■ What this task involves ■
Reproduce the listing exactly, with no pictures in your copy.
Supplied information START
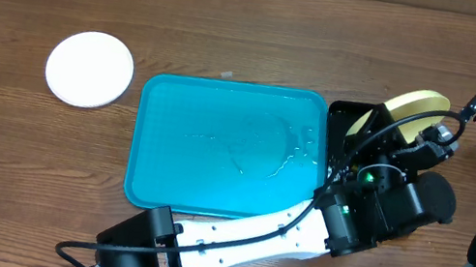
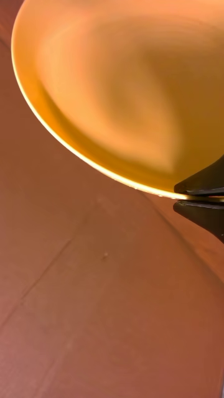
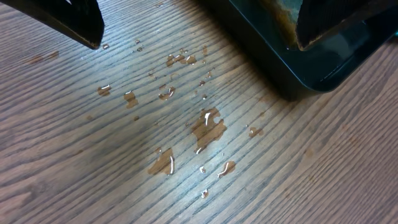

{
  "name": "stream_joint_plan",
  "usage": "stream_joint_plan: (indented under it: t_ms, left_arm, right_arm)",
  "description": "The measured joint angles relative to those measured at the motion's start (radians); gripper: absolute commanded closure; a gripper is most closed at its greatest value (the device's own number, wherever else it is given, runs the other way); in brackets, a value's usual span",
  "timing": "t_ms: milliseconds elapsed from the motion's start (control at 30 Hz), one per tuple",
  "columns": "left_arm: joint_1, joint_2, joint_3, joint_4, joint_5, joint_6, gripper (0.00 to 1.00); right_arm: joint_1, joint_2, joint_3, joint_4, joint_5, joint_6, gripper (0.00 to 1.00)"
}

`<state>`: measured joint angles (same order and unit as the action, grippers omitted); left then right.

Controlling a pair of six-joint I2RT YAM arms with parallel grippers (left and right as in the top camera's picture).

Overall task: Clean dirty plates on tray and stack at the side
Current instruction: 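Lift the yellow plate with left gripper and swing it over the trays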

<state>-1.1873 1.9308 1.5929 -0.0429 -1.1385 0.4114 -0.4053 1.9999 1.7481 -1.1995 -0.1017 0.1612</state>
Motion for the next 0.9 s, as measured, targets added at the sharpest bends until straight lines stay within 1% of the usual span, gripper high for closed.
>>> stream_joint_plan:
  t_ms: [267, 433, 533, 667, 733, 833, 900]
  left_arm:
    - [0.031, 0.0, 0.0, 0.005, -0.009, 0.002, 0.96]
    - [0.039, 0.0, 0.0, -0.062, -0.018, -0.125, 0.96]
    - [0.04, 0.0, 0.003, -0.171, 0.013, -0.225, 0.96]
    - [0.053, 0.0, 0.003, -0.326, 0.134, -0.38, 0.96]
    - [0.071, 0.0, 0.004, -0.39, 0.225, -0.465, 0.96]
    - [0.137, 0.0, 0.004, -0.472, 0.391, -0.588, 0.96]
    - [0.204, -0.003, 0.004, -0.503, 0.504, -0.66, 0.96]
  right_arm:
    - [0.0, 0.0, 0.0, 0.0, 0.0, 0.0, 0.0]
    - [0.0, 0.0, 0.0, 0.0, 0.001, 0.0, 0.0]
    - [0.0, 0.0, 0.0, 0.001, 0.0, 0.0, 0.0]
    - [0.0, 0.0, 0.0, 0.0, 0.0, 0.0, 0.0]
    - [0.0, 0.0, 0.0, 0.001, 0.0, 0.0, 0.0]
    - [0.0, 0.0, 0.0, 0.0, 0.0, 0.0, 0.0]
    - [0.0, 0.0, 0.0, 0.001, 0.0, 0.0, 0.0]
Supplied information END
■ Your solution ■
{
  "name": "stream_joint_plan",
  "usage": "stream_joint_plan: (indented under it: t_ms, left_arm, right_arm)",
  "description": "The measured joint angles relative to those measured at the motion's start (radians); gripper: absolute commanded closure; a gripper is most closed at its greatest value (the device's own number, wherever else it is given, runs the other way); in brackets, a value's usual span",
  "timing": "t_ms: milliseconds elapsed from the motion's start (control at 30 Hz), one per tuple",
  "columns": "left_arm: joint_1, joint_2, joint_3, joint_4, joint_5, joint_6, gripper (0.00 to 1.00); right_arm: joint_1, joint_2, joint_3, joint_4, joint_5, joint_6, gripper (0.00 to 1.00)"
}

`<state>`: measured joint angles (same order and unit as the action, grippers omitted); left then right.

Controlling a pair of six-joint I2RT YAM arms with parallel grippers (left and right as in the top camera's picture).

Overall task: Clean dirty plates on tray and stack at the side
Current instruction: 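Lift the yellow plate with left gripper and swing it over the trays
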
<state>-1.1873 1.9308 1.5929 -0.0429 -1.1385 0.4114 -0.4053 1.9999 1.7481 -1.1995 -0.1017 0.1612</state>
Motion for the next 0.9 s, as measured, targets added at the sharpest bends until straight lines stay within 1% of the usual span, gripper high for closed.
>>> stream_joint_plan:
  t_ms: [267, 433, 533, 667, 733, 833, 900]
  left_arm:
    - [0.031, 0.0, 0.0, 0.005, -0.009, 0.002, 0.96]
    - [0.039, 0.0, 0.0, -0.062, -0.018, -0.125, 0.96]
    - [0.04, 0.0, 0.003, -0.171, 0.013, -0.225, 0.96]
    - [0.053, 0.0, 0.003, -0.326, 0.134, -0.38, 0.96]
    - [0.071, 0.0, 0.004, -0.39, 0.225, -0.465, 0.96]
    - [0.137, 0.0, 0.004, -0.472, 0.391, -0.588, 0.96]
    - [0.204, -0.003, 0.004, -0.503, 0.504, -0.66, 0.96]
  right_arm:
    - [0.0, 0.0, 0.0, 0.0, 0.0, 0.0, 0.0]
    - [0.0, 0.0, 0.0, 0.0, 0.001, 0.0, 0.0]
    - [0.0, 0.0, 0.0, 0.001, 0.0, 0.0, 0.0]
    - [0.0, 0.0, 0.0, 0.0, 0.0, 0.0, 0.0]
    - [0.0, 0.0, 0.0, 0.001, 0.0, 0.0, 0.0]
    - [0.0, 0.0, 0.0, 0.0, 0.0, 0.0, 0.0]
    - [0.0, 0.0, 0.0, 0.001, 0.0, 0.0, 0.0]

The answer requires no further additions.